Unrelated side note: I would personally love to see datasets closely integrated with Wikibase. But I don't think that's on anyone's roadmap at the moment.

MSantos subscribed.

@daniel the team responsible for Maps maintenance is the Reading Infrastructure. I am tagging it so we can evaluate this task.

@MSantos but this does not have much to do with maps at all...

@daniel this is needed to allow any non CC0 map data to be imported, e.g OpenStreetMap

@Mrjohncummings Right, sorry, I wasn't clear: the code begin this is Extension:JsonConfig, which knows nothing about maps, and has nothing to do with the maps code. The data can of course be used in maps, and can represent coordinates, geo-shapes, etc.

But I see now that JsonConfig is also owned by ReadingInfrastructure, so ignore me :)

@daniel I'm glad someone understands how all this stuff works :)

Jhernandez subscribed.

@MSantos Moving to needs analysis. Please have a look when you can and update the description like the template to prioritize it better. Thank you!

@Jhernandez @MSantos is there anything I can do to help move this along? I'm stuck on my work for Wikidata till this gets addressed. Should this be assigned to someone in particular?

@Mrjohncummings, I am not sure yet how I can help you with this case, I read the long discussion at T154071: Allow non-CC0 licensed data for datasets and I am now trying to understand the technical aspects of this issue. I need to point out that we are not planning active development on JsonConfig, but will be available to support any volunteer work, as mentioned in T154071#4323571.

This seems to be an important feature with no consensus on architecture design yet, let's chat so I can understand better what are your needs. My IRC is mateusbs17.


@Jhernandez, thanks I will update the description as soon I have more info.

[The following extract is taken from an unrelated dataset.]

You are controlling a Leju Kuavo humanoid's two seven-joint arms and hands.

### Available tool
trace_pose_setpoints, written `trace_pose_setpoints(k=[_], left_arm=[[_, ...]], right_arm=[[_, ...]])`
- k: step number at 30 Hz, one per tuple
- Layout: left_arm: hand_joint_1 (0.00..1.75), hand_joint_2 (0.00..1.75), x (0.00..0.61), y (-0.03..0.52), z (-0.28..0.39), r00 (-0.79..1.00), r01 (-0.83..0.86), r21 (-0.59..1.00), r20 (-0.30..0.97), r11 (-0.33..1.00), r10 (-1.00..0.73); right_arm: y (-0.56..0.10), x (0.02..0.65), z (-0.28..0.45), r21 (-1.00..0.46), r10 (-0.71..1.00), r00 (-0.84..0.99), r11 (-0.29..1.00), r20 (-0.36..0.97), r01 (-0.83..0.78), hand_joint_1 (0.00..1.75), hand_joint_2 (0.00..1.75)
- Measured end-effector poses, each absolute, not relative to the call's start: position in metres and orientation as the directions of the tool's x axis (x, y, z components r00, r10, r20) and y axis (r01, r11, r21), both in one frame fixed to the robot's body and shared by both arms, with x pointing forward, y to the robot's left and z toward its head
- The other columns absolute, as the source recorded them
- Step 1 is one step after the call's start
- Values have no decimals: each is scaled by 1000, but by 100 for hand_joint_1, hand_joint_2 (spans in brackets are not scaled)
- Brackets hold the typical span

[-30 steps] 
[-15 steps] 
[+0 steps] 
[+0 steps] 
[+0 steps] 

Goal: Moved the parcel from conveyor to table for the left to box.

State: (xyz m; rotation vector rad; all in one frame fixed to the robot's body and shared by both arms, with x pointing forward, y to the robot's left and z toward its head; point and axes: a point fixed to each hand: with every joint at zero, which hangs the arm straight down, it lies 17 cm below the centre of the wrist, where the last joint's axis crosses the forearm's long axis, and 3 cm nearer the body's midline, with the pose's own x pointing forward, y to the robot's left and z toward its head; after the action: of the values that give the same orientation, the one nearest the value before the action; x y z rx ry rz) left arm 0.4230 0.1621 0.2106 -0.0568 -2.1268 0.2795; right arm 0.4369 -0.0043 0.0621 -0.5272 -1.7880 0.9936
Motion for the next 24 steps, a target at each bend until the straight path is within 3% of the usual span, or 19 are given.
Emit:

@MSantos thanks for your reply, I don't use IRC, I'll send you an email today

Best

@Lydia_Pintscher @johl just so you're aware this is happening, this is the blocker for adding non CC0 datasets to Commons that can be used by the query service. I have documentation written ready to go for people to use Commons data files in Wikidata queries (e.g map shape files from OpenStreetMap). If you could ask in your network to find a volunteer (or staff member) to help move this along that would be super

@Mrjohncummings @MSantos have any clearer directions for development come out of your February discussion?

Looking at this task thus far, and seeing what is already implemented on Commons, a Multi-Content Revisions approach (with a slot for the accompanying wiki markup) sounds like the best solution IMO. I'm guessing this would only require a mechanism in JsonConfig to handle multiple slots?

Change 511088 had a related patch set uploaded (by MSantos; owner: MSantos):
[mediawiki/extensions/JsonConfig@master] Allow wikitext in description for Data namespace

https://gerrit.wikimedia.org/r/511088

Nforcer7 changed the task status from Declined to Invalid.Aug 1 2019, 5:19 PM

Are we any further forward with this?

I see a rough-fix patch above, that nobody seems to have been prepared to review; also a proposal to have a proper Commons description page, allowing detailed source, usage, maintenance, warning templates, category information etc to be added in the usual way.

To that might be added, that the data pages should also have a structured data slot (new ticket: T235332), so that they can be described and made discoverable using SDC properties and statements, and the SDC query system.

It is important to be able to describe the metadata of data fully and accessibly. Why is this ticket getting no action?

I suggest we adopt approach similar to Lua modules - for example: https://en.wikipedia.org/wiki/Module:Message_box is Lua page, and https://en.wikipedia.org/wiki/Module:Message_box/doc is a wikitext page describing it or allowing users to nominate it for deletion.
Each dataset will have (optionally) a description page allowing to add categorization, additional information in non machine readable-wikitext format.

As an aside, it looks like the sources section also accepts wiki-markup, but currently throws away any categories instead of including them in the page.